I am setting up an automated deployment environment for a number of decoupled services that are in active development. While I am comfortable with the automated deployment/configuration management aspect, I am looking for strategies on how best to structure the deployment environment to make things a bit easier for developers. Some things to take into consideration:

  1. Developers are generally building web applications, web services, and daemons -- all of which talk to one another over HTTP, sockets, etc.
  2. The developers may not have all running on their locally machine, but still need to be able to quickly do end to end testing by pointing their machine at the environment

My biggest concern with continuous deployment is that we have a large team and I do not want to constantly be restarting services while developers working locally against those remote servers. On the flip side, delaying deployments to this development environment makes integration testing much more difficult. Can you recommend a strategy that you have used in this situation in the past that was worked well?

Thanks.

A: 

Continuous integration doesn't have to mean continuous deployment. You can compile/unit test/etc the code "continuously" thoughout the day without deploying it and only deploy at night. This is often a good idea anyway - to deploy at night or on demand - since people may be integration testing during the day and wouldn't want the codebase to change out from under them.

Consider, how much of the software can developers test locally? If a lot, they shouldn't need the environment constantly. If not a lot, it would be good to set up mocks/stubs so much more can be tested on a local server. Then the deployed environment is only needed for true integration testing and doesn't need to be update constantly throughout the day.

Jeanne Boyarsky
All good points, but I actually want continuous deployment.
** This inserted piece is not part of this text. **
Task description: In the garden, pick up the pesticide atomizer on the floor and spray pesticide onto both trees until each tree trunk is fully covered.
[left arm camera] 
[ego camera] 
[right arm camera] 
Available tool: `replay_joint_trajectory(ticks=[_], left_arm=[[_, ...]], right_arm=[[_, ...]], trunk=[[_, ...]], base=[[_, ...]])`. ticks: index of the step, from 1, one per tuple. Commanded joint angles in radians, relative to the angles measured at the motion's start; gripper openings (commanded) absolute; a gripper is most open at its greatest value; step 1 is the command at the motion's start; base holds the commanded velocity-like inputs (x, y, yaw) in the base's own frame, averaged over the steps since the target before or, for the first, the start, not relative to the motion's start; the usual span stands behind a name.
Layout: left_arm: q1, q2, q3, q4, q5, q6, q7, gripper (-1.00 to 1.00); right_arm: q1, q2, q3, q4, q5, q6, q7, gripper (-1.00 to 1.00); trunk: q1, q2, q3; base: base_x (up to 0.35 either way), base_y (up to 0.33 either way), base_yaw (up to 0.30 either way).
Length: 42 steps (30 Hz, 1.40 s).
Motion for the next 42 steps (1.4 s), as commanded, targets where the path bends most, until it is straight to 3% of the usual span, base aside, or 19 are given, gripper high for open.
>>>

Dev's will be able to test a bit locally, but with a decoupled services approach, just being able to developer user interfaces requires being able to plug into the environment.
Eric Hauser
A: 

I'd suggest setting up a CI server (Hudson?) and use this to control all deployments to both your QA and production servers. This forces you to automate all aspects of deployment and ensures that the are no ad-hoc restarts of the system by developers.

I'd further suggest that you consider publishing your build output to a repository manager like Nexus , Artifactory or Archiva. In that way deployment scripts could retrieve any version of a previous build. The use of a repository manager would enable your QA team to certify a release prior to it's deployment onto production.

Finally, consider one of the emerging deployment automation tools. Tools like chef, puppet, ControlTier can be used to further version control the configuration of your infrastructure.